__The problem__. What you give back must match the data character for character.
▼▼▼
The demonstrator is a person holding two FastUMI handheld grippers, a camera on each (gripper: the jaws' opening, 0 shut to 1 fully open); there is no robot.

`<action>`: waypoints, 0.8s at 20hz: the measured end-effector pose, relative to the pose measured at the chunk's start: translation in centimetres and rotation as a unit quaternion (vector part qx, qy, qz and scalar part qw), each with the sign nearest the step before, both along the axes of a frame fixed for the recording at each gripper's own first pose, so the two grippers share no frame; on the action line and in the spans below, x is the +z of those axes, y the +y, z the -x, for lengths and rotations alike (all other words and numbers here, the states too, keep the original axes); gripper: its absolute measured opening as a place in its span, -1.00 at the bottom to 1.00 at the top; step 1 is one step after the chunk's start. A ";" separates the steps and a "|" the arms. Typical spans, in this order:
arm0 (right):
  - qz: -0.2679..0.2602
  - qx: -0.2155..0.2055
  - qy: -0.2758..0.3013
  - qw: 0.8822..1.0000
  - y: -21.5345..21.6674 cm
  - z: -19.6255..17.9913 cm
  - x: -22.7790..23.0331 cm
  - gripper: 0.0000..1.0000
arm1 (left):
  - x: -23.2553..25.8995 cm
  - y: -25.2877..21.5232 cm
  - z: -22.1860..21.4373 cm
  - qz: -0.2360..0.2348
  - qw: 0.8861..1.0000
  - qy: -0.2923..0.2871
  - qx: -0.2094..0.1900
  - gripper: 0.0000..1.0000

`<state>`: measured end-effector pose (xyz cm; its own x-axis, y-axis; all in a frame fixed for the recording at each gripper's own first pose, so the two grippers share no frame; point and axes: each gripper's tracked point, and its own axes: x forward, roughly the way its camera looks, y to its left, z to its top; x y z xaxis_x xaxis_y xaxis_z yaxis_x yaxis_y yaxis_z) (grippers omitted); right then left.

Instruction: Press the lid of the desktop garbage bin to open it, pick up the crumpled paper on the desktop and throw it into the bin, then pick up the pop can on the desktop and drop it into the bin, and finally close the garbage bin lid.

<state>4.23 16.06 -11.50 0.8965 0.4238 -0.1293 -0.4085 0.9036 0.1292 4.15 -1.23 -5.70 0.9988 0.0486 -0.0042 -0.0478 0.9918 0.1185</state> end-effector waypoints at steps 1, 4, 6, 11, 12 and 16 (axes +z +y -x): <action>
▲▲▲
__Output below__.
The demonstrator is a person holding two FastUMI handheld grippers, a camera on each (gripper: the jaws' opening, 0 shut to 1 fully open); there is no robot.

`<action>`: waypoints, 0.8s at 20hz: the measured end-effector pose, relative to the pose measured at the chunk's start: translation in centimetres and rotation as a unit quaternion (vector part qx, qy, qz and scalar part qw), each with the sign nearest the step before, both along the axes of a frame fixed for the recording at each gripper's own first pose, so the two grippers share no frame; on the action line and in the spans below, x is the +z of those axes, y the +y, z the -x, for lengths and rotations alike (all other words and numbers here, the states too, keep the original axes); gripper: its absolute measured opening as a place in its span, -1.00 at the bottom to 1.00 at the top; step 1 is one step after the chunk's start. A ";" separates the steps and a "|" the arms. Typical spans, in this order:
arm0 (right):
  - qz: -0.2679..0.2602
  - qx: -0.2155..0.2055
  - qy: -0.2758..0.3013
  - qw: 0.8822..1.0000
  - y: -21.5345..21.6674 cm
  - z: -19.6255..17.9913 cm
  - x: -22.7790..23.0331 cm
  - gripper: 0.0000..1.0000
arm1 (left):
  - x: -23.2553..25.8995 cm
  - y: -25.2877..21.5232 cm
  - z: -22.1860..21.4373 cm
  - qz: -0.2360..0.2348
  - qw: 0.8861..1.0000
  - qy: -0.2923..0.2871
  - qx: -0.2094..0.1900
  - gripper: 0.0000..1.0000

`<state>`: measured end-effector pose (xyz cm; its own x-axis, y-axis; all in a frame fixed for the recording at each gripper's own first pose, so the two grippers share no frame; point and axes: each gripper's tracked point, and its own axes: x forward, roughly the way its camera looks, y to its left, z to its top; x y z xaxis_x xaxis_y xaxis_z yaxis_x yaxis_y yaxis_z) (grippers omitted); right then left.

Instruction: Press the lid of the desktop garbage bin to open it, pick up the crumpled paper on the desktop and throw it into the bin, then pick up the pop can on the desktop and drop it into the bin, and finally close the garbage bin lid.

<state>4.23 16.06 -11.50 0.8965 0.4238 -0.1293 -0.4085 0.9036 0.1292 4.15 -1.23 -5.70 0.9988 0.0486 -0.0042 -0.0478 0.9918 0.1185</state> end-effector waypoints at steps 1, 4, 6, 11, 12 and 16 (axes +z +y -x): <action>

Nothing remains to be added to the exercise.